Back on the subway tracks, Clara gets the conductor to agree to ram the Slendergeists. Why she thinks this will work is a mystery to me. Everyone seems game but there”s one problem. Someone has to be pushing the figurative gas pedal. Without warning, Rigsy jumps in and starts driving, willing to sacrifice himself to save Clara…without her even asking. Clara is shocked by how this stranger would give his life for her and seems very uncomfortable with the idea.

THE PARALLELS HERE ARE SO GOOD.

They opt to use Clara”s headband to hold down the “gas” pedal instead and make a running jump from the train. Which is a good thing since it instantly becomes 2D when it rams the Slendergeist blockage.

So we”re running again. And Clara spots the TARDIS which looks like a holocron cube in siege mode. Or like a tiny version of the prison they built for Eleven a few seasons back. Well, file that under “Things that make you go Hmmmmm.”

In a tiny service station, Doctor Oswald is pacing and talking to herself as the remaining humans look on. In true Doctor fashion, she starts formulating a plan without telling anyone what it is. Only that Rigsy needs to draw something because they have to find a way to get power to the TARDIS.

And here come the Slendergeists. Inside the Teacup Siege TARDIS, life support is failing. The Doctor declares Clara made a mighty fine Doctor and resigns himself to his fate. Outside, Clara places the TARDIS somewhere and stands back. As the Slendergeists try to break through the door, they are instead shoving their energy into a DRAWING of a door. With no real handle to bring into three dimensions, the energy goes through the wall…and straight into Sexy!

Restored to her original size, Twelve steps forth in triumph. He says he tried to be nice but if the Slendergeists want to play the villain, he will play the man that stops the monsters. For the first time all season, we get a glimmer of the old Doctor as he tells the flickering creatures “This plane is protected!” and banishes them back from whence they came.

He also names them…the Boneless. Pffft, whatever. Slendergeists is way better.

We wrap up with the survivors exiting the TARDIS back above ground. Clara is beaming because three of her Red Shirts™ lived. Take the victories where you can get them. The moment is marred as Fenton continues his unbroken streak of being a terrible person, basically saying only the trash died so who cares? 

“Maybe the wrong people survived,” the Doctor states. But he rallies to tell Rigsy he looks forward to his future work since his last painting saved the world. This episode has just been NAILING IT with a lot of the intricacies of being a Time Lord.

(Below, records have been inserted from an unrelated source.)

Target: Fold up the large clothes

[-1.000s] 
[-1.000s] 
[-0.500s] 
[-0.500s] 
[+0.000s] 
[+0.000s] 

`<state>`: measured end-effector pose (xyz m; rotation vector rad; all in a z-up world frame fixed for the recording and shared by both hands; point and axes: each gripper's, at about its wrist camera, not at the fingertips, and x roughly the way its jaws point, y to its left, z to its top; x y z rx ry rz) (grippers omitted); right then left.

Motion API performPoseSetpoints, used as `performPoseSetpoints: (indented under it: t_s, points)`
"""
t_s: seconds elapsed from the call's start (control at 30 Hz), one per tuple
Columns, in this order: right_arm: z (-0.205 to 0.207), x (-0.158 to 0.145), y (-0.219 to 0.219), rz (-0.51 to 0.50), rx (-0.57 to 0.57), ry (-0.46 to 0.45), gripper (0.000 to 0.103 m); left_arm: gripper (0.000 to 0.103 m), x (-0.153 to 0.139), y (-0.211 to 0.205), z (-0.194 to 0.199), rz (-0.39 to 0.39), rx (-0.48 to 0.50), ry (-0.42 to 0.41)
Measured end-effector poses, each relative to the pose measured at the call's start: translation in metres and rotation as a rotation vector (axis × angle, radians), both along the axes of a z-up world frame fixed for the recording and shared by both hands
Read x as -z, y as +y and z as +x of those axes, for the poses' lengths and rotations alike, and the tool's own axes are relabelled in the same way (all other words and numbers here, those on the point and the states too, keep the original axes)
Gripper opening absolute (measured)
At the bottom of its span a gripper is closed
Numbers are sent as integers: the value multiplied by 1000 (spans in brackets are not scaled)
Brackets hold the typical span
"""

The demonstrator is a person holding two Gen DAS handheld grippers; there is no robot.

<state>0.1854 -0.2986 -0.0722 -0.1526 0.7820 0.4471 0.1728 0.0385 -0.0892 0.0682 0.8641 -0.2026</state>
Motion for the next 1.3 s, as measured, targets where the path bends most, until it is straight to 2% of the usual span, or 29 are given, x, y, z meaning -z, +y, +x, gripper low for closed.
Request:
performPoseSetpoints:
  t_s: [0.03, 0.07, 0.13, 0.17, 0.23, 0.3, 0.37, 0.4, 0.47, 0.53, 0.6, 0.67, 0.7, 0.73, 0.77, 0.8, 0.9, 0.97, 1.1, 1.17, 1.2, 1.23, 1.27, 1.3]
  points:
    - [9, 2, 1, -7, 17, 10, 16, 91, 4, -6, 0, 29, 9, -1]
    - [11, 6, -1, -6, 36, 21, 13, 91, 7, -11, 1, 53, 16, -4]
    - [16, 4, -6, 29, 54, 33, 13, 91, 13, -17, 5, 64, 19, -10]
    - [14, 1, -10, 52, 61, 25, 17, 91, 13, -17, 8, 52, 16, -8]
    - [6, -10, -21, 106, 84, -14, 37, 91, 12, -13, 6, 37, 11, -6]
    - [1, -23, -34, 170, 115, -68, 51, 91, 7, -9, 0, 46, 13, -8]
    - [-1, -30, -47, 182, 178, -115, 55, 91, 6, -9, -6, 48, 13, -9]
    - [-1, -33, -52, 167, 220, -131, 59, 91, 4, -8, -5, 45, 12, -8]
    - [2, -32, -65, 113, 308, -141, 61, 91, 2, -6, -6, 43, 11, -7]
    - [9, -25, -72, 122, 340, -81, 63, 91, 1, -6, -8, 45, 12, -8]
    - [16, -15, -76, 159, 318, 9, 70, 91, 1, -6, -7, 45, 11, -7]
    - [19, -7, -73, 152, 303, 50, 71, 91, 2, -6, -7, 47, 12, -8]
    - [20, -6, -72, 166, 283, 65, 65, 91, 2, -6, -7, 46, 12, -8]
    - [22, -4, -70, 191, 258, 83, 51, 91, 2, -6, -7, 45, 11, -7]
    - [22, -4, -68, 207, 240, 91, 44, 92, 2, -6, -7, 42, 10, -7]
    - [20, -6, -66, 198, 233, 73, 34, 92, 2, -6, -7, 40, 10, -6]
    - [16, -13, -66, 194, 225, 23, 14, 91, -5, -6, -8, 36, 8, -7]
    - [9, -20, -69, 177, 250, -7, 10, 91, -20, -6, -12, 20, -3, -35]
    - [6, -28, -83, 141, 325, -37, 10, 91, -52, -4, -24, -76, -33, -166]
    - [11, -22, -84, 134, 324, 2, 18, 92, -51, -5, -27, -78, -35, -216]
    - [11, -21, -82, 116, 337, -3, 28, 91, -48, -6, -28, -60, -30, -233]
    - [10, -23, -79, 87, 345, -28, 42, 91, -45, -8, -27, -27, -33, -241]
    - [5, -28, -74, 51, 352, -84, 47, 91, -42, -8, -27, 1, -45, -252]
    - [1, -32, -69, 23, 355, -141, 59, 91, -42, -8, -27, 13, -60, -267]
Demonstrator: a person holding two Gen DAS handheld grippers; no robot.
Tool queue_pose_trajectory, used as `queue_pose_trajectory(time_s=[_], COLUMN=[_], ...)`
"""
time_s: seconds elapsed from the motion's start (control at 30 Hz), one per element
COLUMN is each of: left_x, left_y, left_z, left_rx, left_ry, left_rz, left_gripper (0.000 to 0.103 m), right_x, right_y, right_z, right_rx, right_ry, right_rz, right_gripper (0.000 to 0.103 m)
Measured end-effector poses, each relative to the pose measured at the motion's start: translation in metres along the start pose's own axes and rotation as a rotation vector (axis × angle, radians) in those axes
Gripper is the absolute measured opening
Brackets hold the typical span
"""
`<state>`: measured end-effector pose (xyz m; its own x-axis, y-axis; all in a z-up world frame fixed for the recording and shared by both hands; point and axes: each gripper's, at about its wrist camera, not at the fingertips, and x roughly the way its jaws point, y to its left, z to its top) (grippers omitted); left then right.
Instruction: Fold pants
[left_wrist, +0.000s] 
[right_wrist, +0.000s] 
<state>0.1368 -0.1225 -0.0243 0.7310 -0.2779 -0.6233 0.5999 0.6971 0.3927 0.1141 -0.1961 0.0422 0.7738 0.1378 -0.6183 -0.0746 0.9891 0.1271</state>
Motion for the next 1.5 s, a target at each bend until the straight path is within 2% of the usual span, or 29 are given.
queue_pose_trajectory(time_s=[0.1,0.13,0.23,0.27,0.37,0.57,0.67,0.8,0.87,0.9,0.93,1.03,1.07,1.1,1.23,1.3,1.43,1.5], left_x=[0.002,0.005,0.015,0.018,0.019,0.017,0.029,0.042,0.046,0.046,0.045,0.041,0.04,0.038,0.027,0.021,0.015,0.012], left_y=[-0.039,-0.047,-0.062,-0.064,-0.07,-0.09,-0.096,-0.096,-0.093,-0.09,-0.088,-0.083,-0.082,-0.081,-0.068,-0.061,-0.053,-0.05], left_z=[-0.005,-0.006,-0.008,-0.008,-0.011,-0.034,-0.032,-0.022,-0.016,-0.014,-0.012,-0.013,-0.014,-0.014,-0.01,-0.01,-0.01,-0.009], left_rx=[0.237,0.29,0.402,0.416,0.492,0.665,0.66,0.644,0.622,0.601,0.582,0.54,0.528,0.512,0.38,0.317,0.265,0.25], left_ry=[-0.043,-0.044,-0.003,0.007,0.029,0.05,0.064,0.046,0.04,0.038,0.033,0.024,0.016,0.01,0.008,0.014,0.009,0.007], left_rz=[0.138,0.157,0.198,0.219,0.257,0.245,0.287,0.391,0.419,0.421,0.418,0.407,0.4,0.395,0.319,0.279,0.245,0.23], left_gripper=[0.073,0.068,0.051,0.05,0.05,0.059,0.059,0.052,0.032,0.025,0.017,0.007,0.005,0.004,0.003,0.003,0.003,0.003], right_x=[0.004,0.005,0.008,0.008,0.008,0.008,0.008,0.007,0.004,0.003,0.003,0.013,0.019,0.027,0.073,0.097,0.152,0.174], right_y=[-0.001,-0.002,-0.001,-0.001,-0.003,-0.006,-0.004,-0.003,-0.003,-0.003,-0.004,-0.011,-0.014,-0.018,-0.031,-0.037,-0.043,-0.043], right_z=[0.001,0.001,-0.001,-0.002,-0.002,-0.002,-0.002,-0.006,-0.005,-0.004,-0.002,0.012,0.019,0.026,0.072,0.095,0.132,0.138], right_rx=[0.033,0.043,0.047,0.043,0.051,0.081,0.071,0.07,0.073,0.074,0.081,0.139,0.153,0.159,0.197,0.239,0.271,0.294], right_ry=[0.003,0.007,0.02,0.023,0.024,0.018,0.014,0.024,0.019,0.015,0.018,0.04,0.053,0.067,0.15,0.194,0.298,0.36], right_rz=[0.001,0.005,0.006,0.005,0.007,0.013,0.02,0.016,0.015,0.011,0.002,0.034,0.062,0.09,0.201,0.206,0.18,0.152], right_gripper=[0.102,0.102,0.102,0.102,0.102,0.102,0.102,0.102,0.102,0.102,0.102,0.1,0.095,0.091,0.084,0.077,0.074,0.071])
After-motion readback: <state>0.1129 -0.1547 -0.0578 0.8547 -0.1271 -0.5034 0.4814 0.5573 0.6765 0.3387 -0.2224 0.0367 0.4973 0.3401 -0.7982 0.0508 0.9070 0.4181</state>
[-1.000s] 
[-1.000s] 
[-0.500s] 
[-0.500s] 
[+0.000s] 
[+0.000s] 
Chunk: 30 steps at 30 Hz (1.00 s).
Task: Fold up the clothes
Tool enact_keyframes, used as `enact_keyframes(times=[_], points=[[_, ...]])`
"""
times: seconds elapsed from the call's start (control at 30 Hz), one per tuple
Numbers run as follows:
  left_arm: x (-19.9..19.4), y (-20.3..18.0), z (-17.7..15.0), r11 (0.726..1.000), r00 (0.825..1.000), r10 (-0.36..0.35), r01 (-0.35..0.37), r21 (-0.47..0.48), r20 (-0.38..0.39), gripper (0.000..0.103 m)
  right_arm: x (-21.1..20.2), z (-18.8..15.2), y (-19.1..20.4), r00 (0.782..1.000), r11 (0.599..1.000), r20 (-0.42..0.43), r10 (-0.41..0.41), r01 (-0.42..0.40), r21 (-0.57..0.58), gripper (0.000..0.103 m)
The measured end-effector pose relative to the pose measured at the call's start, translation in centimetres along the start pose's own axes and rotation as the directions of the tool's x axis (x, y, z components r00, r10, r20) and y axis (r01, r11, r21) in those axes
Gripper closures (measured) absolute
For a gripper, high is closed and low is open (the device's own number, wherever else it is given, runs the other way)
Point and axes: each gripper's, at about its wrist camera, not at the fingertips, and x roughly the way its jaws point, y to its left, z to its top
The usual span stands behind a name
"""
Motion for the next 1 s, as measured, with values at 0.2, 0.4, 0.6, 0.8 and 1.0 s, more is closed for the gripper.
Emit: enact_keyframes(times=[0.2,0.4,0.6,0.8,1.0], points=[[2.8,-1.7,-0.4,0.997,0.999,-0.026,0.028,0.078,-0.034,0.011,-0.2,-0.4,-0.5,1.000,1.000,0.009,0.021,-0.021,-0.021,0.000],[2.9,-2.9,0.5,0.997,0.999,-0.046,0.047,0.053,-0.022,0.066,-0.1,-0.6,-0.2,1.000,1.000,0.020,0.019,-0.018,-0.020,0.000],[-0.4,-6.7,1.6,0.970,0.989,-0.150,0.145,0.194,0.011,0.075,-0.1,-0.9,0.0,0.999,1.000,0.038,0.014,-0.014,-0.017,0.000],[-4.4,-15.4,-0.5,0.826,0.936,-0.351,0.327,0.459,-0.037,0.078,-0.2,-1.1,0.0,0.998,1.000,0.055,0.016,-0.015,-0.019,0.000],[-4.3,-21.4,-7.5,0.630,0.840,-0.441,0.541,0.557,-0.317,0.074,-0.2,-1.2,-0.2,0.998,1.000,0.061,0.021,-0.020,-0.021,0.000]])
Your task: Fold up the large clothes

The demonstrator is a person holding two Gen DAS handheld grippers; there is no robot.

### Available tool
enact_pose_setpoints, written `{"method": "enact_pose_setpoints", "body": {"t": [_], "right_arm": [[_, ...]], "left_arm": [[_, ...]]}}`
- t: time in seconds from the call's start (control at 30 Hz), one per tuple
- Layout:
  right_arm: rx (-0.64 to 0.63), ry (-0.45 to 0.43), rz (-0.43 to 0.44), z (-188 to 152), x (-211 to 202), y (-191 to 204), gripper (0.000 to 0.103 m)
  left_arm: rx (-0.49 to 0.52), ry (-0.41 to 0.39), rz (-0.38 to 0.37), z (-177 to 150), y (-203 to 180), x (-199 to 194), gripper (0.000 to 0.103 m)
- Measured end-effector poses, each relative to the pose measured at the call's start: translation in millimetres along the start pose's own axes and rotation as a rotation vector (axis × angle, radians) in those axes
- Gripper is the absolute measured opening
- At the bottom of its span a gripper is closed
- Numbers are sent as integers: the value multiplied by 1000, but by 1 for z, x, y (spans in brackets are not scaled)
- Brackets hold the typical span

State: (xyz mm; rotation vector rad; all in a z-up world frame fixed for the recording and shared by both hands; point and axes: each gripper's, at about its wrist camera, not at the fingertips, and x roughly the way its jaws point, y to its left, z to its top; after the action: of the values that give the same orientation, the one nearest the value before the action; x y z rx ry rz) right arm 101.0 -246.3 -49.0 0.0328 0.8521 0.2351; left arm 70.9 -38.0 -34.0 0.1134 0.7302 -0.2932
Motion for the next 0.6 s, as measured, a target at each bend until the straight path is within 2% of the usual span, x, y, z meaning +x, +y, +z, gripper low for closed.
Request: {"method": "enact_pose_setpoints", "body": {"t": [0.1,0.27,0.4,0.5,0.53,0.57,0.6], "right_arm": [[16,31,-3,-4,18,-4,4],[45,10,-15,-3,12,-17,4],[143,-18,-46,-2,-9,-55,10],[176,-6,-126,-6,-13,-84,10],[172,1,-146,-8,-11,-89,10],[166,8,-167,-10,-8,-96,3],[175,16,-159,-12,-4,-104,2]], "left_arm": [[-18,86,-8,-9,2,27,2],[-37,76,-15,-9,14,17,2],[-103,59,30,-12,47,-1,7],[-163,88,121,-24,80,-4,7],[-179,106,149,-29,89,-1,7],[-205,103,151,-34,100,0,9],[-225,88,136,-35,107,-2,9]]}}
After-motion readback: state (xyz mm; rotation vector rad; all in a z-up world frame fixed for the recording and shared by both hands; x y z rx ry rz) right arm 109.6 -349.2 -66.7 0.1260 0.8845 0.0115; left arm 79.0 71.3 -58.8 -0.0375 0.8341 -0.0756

Case in point. As Clara and Twelve go to leave, she wants him to say it. To say she was a good Doctor. What Twelve says seems to rock her to her core: “You were an exceptional Doctor…goodness had nothing to do with it.”

We end with a non sequitur to “God” in “Heaven” as she watches this exchange on a tablet. She ominously says she”s chosen well with Clara and cackles as we fade to black.

Well, what did you guys think? Did you like the Boneless? How much did you want to punch Fenton? How will all these plot threads tie back to Heaven by the end of the season?